_DATA RECORDS_:

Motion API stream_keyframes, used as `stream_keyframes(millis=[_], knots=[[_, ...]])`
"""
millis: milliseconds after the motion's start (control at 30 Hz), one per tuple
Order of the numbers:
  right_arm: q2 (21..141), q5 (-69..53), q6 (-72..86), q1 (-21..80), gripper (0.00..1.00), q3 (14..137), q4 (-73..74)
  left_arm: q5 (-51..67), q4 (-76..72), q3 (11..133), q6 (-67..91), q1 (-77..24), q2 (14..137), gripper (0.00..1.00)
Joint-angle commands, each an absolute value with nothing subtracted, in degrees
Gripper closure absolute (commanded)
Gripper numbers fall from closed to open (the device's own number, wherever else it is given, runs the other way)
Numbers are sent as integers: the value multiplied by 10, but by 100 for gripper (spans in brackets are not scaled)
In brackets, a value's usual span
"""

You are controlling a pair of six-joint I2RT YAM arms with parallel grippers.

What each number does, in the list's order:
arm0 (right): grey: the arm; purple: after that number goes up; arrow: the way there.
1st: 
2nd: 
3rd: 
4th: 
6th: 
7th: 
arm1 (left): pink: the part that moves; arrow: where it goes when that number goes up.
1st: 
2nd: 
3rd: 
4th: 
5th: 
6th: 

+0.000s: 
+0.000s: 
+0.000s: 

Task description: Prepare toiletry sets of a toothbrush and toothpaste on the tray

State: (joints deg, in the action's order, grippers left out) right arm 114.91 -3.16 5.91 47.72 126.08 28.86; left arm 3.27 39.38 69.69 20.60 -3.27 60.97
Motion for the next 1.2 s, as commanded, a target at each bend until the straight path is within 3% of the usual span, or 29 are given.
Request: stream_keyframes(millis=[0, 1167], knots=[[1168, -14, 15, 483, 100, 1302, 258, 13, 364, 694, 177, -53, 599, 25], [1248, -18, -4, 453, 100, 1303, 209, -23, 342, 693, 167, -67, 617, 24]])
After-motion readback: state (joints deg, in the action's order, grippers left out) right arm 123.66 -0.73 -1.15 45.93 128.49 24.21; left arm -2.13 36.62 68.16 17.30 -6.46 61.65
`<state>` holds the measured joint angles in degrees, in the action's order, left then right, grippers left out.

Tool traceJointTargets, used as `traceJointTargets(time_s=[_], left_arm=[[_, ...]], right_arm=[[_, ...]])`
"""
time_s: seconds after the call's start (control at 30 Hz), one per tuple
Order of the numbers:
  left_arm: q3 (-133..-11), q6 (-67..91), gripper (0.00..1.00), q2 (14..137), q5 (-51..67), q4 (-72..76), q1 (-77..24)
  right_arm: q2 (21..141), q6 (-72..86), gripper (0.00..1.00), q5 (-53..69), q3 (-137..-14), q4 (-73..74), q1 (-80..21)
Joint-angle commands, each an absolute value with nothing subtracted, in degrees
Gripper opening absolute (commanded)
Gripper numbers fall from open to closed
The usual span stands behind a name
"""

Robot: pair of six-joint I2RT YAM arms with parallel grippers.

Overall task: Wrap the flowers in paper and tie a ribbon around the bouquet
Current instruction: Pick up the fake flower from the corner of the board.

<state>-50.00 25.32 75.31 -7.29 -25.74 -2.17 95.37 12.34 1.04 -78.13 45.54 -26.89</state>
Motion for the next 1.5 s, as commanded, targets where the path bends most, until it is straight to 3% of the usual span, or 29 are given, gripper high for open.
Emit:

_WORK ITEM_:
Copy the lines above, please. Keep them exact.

_RESULT OF THE TASK_:
Motion API stream_keyframes, used as `stream_keyframes(millis=[_], knots=[[_, ...]])`
"""
millis: milliseconds after the motion's start (control at 30 Hz), one per tuple
Order of the numbers:
  right_arm: q2 (21..141), q5 (-69..53), q6 (-72..86), q1 (-21..80), gripper (0.00..1.00), q3 (14..137), q4 (-73..74)
  left_arm: q5 (-51..67), q4 (-76..72), q3 (11..133), q6 (-67..91), q1 (-77..24), q2 (14..137), gripper (0.00..1.00)
Joint-angle commands, each an absolute value with nothing subtracted, in degrees
Gripper closure absolute (commanded)
Gripper numbers fall from closed to open (the device's own number, wherever else it is given, runs the other way)
Numbers are sent as integers: the value multiplied by 10, but by 100 for gripper (spans in brackets are not scaled)
In brackets, a value's usual span
"""

You are controlling a pair of six-joint I2RT YAM arms with parallel grippers.

What each number does, in the list's order:
arm0 (right): grey: the arm; purple: after that number goes up; arrow: the way there.
1st: 
2nd: 
3rd: 
4th: 
6th: 
7th: 
arm1 (left): pink: the part that moves; arrow: where it goes when that number goes up.
1st: 
2nd: 
3rd: 
4th: 
5th: 
6th: 

+0.000s: 
+0.000s: 
+0.000s: 

Task description: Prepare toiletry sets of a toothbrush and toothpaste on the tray

State: (joints deg, in the action's order, grippers left out) right arm 114.91 -3.16 5.91 47.72 126.08 28.86; left arm 3.27 39.38 69.69 20.60 -3.27 60.97
Motion for the next 1.2 s, as commanded, a target at each bend until the straight path is within 3% of the usual span, or 29 are given.
Request: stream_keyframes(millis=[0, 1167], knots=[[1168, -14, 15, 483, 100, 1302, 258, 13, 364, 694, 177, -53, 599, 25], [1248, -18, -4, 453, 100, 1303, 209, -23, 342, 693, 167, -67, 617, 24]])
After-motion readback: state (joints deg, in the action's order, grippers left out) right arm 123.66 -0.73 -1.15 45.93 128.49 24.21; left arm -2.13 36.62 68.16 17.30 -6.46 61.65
`<state>` holds the measured joint angles in degrees, in the action's order, left then right, grippers left out.

Tool traceJointTargets, used as `traceJointTargets(time_s=[_], left_arm=[[_, ...]], right_arm=[[_, ...]])`
"""
time_s: seconds after the call's start (control at 30 Hz), one per tuple
Order of the numbers:
  left_arm: q3 (-133..-11), q6 (-67..91), gripper (0.00..1.00), q2 (14..137), q5 (-51..67), q4 (-72..76), q1 (-77..24)
  right_arm: q2 (21..141), q6 (-72..86), gripper (0.00..1.00), q5 (-53..69), q3 (-137..-14), q4 (-73..74), q1 (-80..21)
Joint-angle commands, each an absolute value with nothing subtracted, in degrees
Gripper opening absolute (commanded)
Gripper numbers fall from open to closed
The usual span stands behind a name
"""

Robot: pair of six-joint I2RT YAM arms with parallel grippers.

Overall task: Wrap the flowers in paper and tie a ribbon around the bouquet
Current instruction: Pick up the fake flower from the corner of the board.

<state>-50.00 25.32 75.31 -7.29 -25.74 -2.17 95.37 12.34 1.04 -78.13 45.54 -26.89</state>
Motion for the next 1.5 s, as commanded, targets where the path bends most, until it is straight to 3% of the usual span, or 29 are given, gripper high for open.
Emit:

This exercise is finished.